▶ **EXERCISE**
Could you give back exactly the lines below from the one with "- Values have" through the one with "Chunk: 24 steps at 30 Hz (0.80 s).", without a single picture?
────────────────────
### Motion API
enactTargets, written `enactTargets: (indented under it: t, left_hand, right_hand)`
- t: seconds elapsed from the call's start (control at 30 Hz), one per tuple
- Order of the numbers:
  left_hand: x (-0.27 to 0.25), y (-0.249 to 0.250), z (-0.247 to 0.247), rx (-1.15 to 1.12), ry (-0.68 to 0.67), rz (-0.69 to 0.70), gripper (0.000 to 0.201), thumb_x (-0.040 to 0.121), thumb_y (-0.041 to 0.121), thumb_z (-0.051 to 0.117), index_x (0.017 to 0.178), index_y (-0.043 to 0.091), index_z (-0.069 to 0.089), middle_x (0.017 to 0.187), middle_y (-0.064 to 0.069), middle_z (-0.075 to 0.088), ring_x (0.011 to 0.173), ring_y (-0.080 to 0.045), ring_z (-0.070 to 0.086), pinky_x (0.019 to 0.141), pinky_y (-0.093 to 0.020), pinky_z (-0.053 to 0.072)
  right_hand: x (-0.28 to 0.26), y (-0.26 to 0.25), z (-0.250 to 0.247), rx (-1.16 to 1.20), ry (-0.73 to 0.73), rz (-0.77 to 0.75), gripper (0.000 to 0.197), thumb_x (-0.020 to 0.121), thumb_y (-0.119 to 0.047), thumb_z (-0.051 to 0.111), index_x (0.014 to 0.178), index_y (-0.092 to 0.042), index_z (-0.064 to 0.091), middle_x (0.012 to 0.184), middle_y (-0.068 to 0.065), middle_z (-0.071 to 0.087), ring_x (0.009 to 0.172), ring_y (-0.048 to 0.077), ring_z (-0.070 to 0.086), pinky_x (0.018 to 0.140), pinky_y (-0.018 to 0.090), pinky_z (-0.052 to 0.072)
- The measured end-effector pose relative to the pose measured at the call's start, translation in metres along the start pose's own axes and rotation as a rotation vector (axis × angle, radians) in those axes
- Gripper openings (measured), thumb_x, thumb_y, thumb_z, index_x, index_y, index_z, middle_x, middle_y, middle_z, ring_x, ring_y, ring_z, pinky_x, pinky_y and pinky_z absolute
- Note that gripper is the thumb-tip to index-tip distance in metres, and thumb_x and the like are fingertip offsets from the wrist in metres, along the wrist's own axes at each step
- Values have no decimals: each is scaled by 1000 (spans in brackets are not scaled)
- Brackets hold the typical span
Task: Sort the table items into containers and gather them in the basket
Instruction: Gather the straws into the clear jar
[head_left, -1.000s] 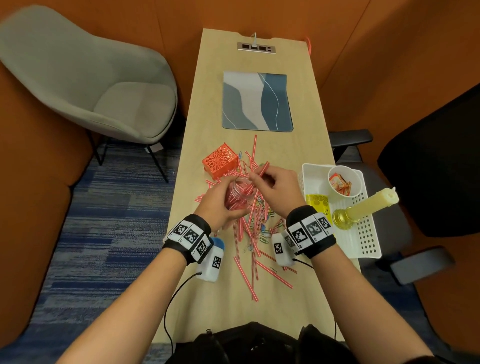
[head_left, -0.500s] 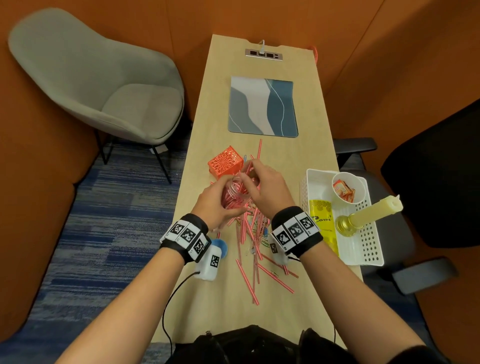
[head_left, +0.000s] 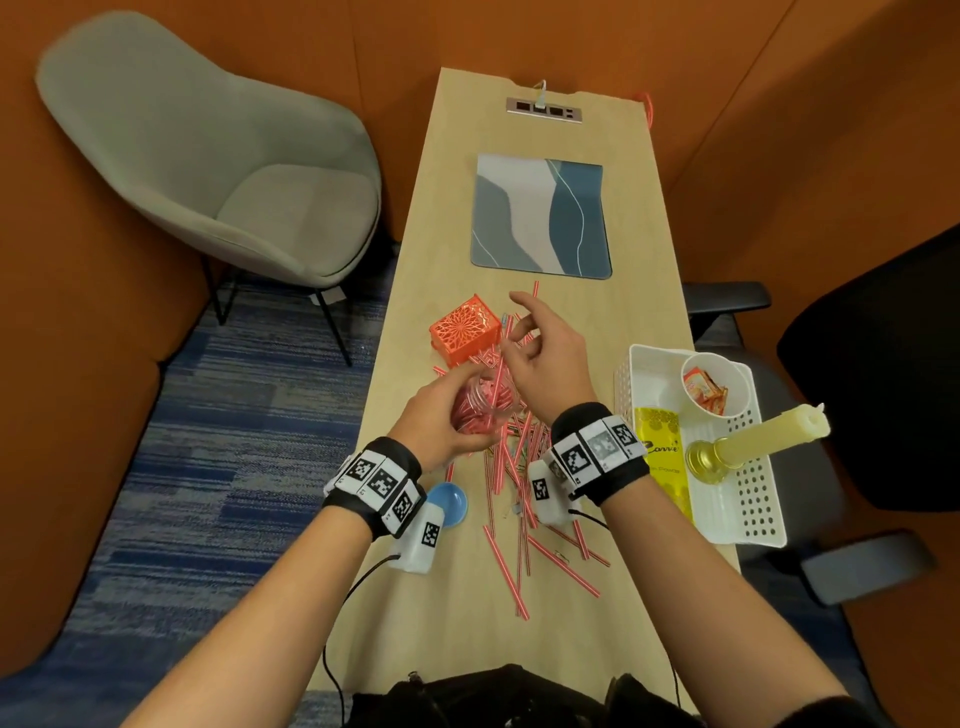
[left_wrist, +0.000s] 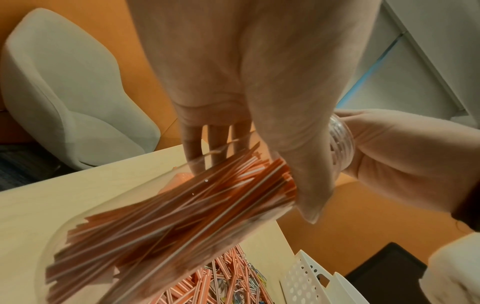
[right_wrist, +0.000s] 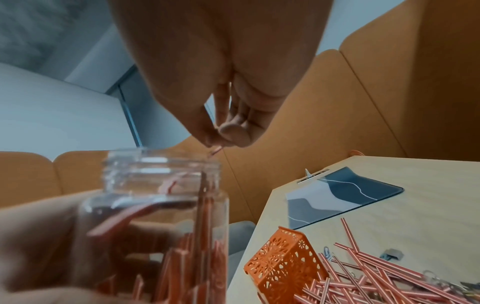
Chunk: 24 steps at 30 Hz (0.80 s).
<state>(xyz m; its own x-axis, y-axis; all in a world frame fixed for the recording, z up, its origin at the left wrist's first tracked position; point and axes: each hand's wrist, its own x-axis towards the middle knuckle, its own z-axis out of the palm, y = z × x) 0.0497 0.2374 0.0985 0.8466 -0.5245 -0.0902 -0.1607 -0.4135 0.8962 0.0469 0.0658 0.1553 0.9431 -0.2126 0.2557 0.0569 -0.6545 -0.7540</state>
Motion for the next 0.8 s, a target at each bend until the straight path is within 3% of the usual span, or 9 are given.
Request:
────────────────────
▶ **ANSWER AREA**
- Values have no decimals: each is scaled by 1000 (spans in brackets are not scaled)
- Brackets hold the typical span
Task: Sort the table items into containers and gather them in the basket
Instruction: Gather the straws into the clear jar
[head_left, -1.000s] 
[head_left, -0.500s] 
[head_left, +0.000s] 
[left_wrist, +0.000s] 
[right_wrist, +0.000s] 
Chunk: 24 steps at 30 Hz (0.80 s).

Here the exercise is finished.